Do not repeat pictures. Repeat exactly the lines of the listing below from its first line through the line with "gold cap at (142, 138), step".

--- START ---

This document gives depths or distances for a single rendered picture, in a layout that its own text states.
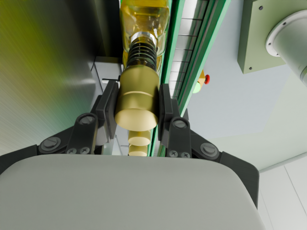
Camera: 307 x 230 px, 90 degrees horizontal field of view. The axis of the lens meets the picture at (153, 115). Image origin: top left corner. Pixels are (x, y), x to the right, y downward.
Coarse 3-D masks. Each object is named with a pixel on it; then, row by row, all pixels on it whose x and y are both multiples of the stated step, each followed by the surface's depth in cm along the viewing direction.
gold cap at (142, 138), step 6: (132, 132) 22; (138, 132) 22; (144, 132) 22; (150, 132) 24; (132, 138) 22; (138, 138) 22; (144, 138) 22; (150, 138) 23; (132, 144) 24; (138, 144) 24; (144, 144) 24
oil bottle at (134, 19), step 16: (128, 0) 17; (144, 0) 17; (160, 0) 18; (128, 16) 16; (144, 16) 16; (160, 16) 16; (128, 32) 17; (160, 32) 17; (128, 48) 18; (160, 48) 18
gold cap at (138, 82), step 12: (132, 72) 12; (144, 72) 12; (120, 84) 13; (132, 84) 11; (144, 84) 12; (156, 84) 13; (120, 96) 11; (132, 96) 11; (144, 96) 11; (156, 96) 12; (120, 108) 11; (132, 108) 10; (144, 108) 10; (156, 108) 11; (120, 120) 12; (132, 120) 11; (144, 120) 11; (156, 120) 11
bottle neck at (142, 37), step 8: (144, 32) 16; (136, 40) 16; (144, 40) 15; (152, 40) 16; (136, 48) 15; (144, 48) 15; (152, 48) 15; (128, 56) 15; (136, 56) 14; (144, 56) 14; (152, 56) 15; (128, 64) 14; (136, 64) 14; (144, 64) 14; (152, 64) 14
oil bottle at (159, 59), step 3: (123, 51) 22; (123, 54) 21; (126, 54) 21; (123, 57) 21; (126, 57) 21; (159, 57) 21; (123, 60) 21; (126, 60) 21; (159, 60) 21; (123, 63) 21; (126, 63) 21; (159, 63) 21; (123, 66) 22; (126, 66) 21; (159, 66) 21; (159, 69) 22; (159, 72) 22; (159, 75) 23; (159, 78) 25

--- END ---

> [THE ANSWER]:
This document gives depths or distances for a single rendered picture, in a layout that its own text states.
Camera: 307 x 230 px, 90 degrees horizontal field of view. The axis of the lens meets the picture at (153, 115). Image origin: top left corner. Pixels are (x, y), x to the right, y downward.
Coarse 3-D masks. Each object is named with a pixel on it; then, row by row, all pixels on it whose x and y are both multiples of the stated step, each followed by the surface's depth in cm along the viewing direction.
gold cap at (142, 138), step 6: (132, 132) 22; (138, 132) 22; (144, 132) 22; (150, 132) 24; (132, 138) 22; (138, 138) 22; (144, 138) 22; (150, 138) 23; (132, 144) 24; (138, 144) 24; (144, 144) 24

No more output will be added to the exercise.